ADD REPLY • link 11.4 years ago by toni ★ 2.2k

score 4 · Answer 1 · 2013-02-18

I try to write the "pipeline" code in a way that is traceable.

The way I use to track all the steps is with XML files.

Most of my wrappers or pipeliens keep track of the arguments in input (one of the xml values would be the actual command passed) the version of the tool, the time and date (start and end), and other information of possible interest. Then I produce the XML file (in Perl, using XML::Simple probably not the most versatile, but as the name suggests, relatively simple). The advantage is that it is easy to re-read and parse, it easily adapt to data structures (array, hashes...) you can very easily add new values later on (your XML files will be different, but still somehow compatible).

Clearly you need to find a balance between what you want to track, and in what steps, but if you keep all your parameters in a hash, for instance, dumping it to xml is very easy.

Alternatively, you could come up with some methods as the one used with sam files, where such information is in the data itself. It is easier to track, but it requires that the out data allows you to do so (fastq files, for instance, don't)

score 3 · Answer 2 · 2013-02-19

This is quite off-the-beaten-path and is probably overkill, but you might look into storing rich metadata with the results using a file system like iRODS. You could, for example, write the results into the iRODS system tagged with the current pipeline SVN revision and any other metadata you like.

score 3 · Answer 3 · 2013-02-19

I use ruffus with a homemade plugin system and a config file that is written to the output dir. It handles each of the points you bring up:

"1. A tool inside a box changes (BWA for Stampy for instance)"

The config specifies things like which plugin I want to use (e.g., "bwa" or "stampy" for the alignment). Plugins are designed to accept universal input (say, fastq for an aligner plugin) and generate universal output (e.g., bam), so they are interchangeable in the context of the pipeline. It admittedly takes some effort to write these plugins such that they are truly interchangeable.

"2. The version of a used tool in a box changes"

The config also contains paths to tools; importantly version info is contained within a pathname

"3. Parameters supplied to a tool change (bwa sampe for bwa sampe -s)"

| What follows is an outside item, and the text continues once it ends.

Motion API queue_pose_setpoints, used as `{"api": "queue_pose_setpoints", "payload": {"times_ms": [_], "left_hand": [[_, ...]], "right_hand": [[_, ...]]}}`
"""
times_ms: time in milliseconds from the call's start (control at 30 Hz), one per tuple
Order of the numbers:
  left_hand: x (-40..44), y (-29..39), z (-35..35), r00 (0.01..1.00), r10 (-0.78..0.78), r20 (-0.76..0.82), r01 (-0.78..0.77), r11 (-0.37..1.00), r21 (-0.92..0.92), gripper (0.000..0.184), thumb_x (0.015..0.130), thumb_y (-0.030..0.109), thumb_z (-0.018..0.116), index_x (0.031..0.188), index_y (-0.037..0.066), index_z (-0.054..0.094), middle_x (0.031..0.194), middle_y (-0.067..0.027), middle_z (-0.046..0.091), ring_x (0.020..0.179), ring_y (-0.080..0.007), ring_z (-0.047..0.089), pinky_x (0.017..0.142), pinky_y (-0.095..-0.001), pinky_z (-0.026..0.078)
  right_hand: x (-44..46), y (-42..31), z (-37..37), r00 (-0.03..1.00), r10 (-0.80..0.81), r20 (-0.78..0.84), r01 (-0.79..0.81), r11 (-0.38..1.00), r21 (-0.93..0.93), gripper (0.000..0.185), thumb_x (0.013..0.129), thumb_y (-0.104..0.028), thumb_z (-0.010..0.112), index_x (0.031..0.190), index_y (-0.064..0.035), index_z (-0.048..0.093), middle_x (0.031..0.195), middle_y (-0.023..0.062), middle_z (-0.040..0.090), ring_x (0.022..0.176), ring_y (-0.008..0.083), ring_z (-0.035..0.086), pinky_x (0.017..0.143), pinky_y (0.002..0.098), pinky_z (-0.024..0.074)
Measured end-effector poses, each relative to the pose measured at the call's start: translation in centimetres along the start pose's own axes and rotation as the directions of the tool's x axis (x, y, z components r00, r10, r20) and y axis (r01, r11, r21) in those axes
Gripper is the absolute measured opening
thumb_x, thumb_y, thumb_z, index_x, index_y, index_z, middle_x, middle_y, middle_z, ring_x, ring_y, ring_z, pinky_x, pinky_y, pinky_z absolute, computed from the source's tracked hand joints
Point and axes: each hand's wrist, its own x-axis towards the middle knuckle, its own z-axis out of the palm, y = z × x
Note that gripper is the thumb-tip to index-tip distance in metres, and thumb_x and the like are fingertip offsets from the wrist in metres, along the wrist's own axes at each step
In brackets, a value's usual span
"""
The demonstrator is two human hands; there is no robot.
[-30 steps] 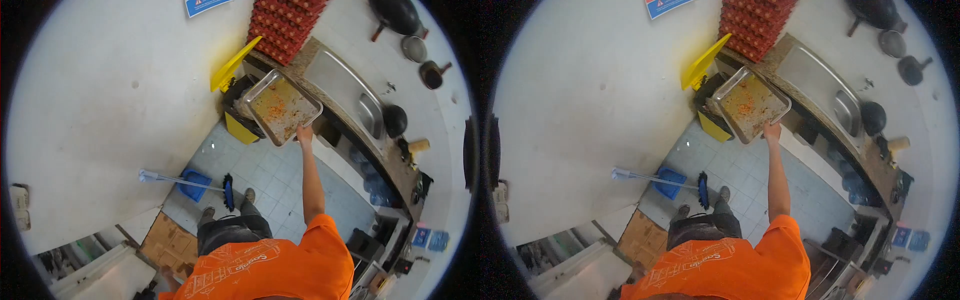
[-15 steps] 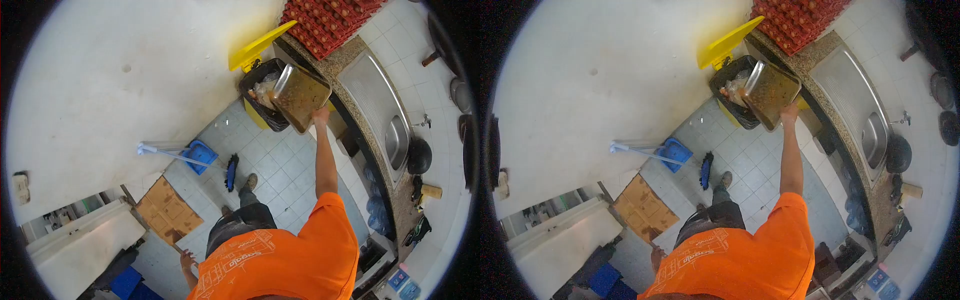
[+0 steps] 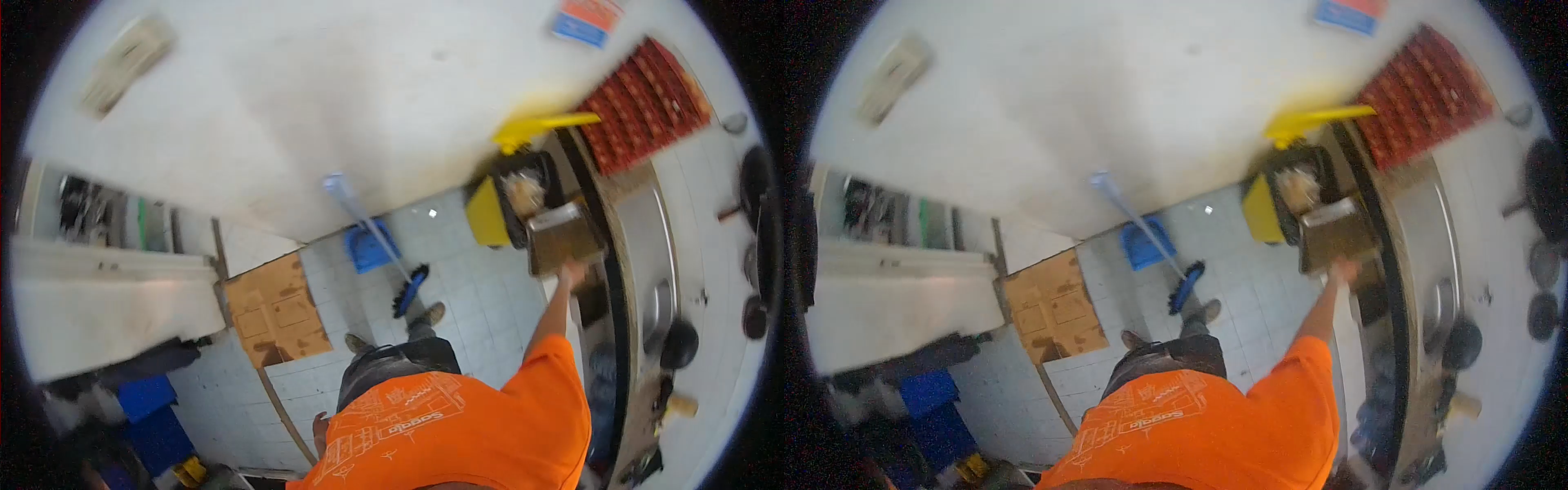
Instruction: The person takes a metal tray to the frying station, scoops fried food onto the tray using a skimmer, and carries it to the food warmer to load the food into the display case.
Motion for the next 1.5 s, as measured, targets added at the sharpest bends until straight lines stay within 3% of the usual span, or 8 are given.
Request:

These are in the config as well, and are passed to the relevant plugin

"4. Order of processing changes (MarkDup before IndelRealigner or the opposite)"

ruffus generates nice dependency graphs of the tasks in the pipeline, so saving this as an SVG in the output dir records the workflow. This does require edits to the pipeline code, so that needs to be tracked somehow (see point 5)

"5. Other minor changes in the code that could slightly affect the behavior of pipeline"

Tracking version info with git handles this, though I should probably add commit info as you suggest for SVN. Now that I think about it, maybe cloning the current git HEAD to the output dir would be the most complete method for tracking.